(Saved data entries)
────────
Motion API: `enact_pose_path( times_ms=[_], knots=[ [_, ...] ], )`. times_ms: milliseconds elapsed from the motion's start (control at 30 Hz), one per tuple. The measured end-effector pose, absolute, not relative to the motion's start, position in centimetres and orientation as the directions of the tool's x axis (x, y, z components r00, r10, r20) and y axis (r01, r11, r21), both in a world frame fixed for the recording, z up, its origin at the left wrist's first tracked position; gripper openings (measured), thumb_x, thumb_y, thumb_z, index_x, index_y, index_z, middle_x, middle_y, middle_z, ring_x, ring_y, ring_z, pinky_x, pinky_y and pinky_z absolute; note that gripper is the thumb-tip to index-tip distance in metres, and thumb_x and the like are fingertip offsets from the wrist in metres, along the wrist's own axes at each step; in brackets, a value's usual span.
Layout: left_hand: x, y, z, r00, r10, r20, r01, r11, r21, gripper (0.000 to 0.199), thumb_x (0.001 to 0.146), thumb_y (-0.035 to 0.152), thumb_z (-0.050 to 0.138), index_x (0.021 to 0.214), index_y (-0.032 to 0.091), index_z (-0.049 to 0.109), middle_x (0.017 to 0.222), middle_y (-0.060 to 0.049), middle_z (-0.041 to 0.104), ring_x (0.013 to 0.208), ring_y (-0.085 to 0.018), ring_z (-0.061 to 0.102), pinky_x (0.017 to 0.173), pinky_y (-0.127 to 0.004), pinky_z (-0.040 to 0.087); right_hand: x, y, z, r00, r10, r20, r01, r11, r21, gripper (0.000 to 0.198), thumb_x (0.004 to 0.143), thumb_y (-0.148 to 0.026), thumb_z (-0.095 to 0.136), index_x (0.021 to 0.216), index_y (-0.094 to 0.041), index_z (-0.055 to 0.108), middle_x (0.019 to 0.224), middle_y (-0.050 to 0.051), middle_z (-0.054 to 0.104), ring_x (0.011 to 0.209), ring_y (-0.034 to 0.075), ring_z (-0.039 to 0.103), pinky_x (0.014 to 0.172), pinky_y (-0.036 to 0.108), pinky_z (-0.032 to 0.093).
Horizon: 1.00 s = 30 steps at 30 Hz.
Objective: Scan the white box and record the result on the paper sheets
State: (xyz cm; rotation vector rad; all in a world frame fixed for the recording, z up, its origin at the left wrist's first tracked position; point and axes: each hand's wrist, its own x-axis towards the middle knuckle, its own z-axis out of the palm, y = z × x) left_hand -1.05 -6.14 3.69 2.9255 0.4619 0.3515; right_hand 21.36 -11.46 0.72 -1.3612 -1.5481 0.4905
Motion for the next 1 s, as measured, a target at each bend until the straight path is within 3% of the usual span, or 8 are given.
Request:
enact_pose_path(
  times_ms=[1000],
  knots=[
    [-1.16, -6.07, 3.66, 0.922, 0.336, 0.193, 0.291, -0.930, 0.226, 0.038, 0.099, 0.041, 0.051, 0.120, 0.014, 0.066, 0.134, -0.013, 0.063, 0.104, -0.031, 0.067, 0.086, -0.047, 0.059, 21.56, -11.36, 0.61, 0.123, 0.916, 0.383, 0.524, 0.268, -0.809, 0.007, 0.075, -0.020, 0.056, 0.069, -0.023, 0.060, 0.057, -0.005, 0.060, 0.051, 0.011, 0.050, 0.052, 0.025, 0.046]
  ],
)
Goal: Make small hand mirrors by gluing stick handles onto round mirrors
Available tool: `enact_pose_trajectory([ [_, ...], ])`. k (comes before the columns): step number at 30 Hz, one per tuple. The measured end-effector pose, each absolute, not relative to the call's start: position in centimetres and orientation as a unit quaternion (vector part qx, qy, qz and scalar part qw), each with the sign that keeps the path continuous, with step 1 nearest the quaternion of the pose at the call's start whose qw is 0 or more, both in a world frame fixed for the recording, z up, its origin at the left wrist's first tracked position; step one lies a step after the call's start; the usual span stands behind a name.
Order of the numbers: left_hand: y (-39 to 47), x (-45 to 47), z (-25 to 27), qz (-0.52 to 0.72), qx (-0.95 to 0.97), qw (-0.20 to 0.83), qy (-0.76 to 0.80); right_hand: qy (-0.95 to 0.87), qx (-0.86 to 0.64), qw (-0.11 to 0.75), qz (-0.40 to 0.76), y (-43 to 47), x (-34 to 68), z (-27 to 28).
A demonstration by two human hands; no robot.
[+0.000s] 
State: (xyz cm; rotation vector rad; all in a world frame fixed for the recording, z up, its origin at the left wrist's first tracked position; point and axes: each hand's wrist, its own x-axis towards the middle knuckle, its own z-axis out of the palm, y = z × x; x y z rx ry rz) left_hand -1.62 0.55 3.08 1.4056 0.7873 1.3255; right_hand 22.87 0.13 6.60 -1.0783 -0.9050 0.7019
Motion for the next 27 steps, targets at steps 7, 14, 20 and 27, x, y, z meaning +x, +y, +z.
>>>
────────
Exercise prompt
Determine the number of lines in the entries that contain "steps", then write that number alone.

Answer to this problem
2